2. Repayment not received

If we do not receive repayment from the claimant within 45 days of the initial notification:

  • send 30-day closeout notice E3702 as shown in NL 00703.702; and

  • diary the case for 30 days;

  • after the 30 days, resume payment under the prior award if the claimant has not made repayment, and

  • deny the WD. For notice of WD and appeal rights, see GN 00206.145.

3. Partial payment was received or claimant alleges payments

  • If the claimant alleges that, he or she submitted payments but there is no record in our system, review all SSA records and evaluate if we received the payment but have not processed it yet. If your review determines that we did not receive payment, deny the WD.

  • If the claimant submitted a partial repayment, accept it but determine the reason he or she has not made full repayment. Prepare and send an acknowledgment notice stating the balance due, and re-diary for 15 days.

  • If the claimant does not submit the remaining payment due after the 15 days, deny the WD request, and refund any previous partial payment received.
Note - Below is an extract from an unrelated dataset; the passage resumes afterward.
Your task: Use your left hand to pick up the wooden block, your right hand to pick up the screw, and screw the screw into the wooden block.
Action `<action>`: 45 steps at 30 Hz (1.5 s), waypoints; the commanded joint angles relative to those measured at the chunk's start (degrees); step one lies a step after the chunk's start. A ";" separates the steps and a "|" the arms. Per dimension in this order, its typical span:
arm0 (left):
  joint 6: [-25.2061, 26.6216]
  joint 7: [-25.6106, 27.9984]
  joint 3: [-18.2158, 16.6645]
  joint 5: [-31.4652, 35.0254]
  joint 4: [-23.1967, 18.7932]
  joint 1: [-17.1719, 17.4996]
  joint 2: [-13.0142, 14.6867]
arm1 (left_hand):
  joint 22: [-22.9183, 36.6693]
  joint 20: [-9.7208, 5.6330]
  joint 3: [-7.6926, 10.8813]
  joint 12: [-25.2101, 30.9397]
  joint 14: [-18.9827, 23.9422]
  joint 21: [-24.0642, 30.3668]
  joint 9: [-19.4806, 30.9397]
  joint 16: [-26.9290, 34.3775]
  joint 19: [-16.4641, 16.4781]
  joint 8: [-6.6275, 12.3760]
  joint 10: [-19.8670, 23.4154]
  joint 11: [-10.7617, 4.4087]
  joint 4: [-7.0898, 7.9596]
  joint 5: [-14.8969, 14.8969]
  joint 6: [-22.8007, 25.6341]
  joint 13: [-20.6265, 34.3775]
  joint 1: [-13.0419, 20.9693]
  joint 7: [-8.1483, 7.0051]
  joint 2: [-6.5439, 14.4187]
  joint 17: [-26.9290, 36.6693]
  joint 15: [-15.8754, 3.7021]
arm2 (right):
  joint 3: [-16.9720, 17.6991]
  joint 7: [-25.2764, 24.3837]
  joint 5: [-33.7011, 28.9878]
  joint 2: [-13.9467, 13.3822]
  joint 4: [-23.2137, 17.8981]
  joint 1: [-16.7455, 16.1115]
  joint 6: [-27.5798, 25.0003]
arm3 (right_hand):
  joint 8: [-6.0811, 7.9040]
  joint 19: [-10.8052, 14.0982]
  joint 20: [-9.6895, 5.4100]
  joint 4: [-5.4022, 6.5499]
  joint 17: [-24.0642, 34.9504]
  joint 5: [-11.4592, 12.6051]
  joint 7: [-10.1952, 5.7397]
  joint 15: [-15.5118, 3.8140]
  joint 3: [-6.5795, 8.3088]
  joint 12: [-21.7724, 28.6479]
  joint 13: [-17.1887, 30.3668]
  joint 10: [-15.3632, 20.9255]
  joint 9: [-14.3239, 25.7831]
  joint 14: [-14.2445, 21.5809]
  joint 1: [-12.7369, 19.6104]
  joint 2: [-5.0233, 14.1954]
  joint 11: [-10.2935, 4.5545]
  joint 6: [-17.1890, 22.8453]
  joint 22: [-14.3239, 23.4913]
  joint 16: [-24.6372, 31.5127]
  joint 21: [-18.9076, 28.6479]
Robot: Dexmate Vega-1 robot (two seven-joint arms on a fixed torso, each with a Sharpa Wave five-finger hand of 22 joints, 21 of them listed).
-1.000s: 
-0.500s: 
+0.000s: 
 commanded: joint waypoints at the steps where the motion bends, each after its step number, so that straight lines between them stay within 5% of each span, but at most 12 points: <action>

For notice of WD and appeal rights, see GN 00206.145.

  • If the claimant does submit the remaining payment due, follow instructions per GN 00206.014B.5 this POMS section.

D. References

  • GN 00206.001 Withdrawal (WD) of a Title II Benefit Claims Application

  • GN 00206.005 Requirements for Withdrawal (WD) of a Benefit Application

  • GN 00206.020 Hospital Insurance (HI) and Withdrawals (WD)

  • GN 01010.027 District Office Final Authorization (DOFA) Exclusions

  • GN 02410.015 Voluntary Tax Withholding (VTW)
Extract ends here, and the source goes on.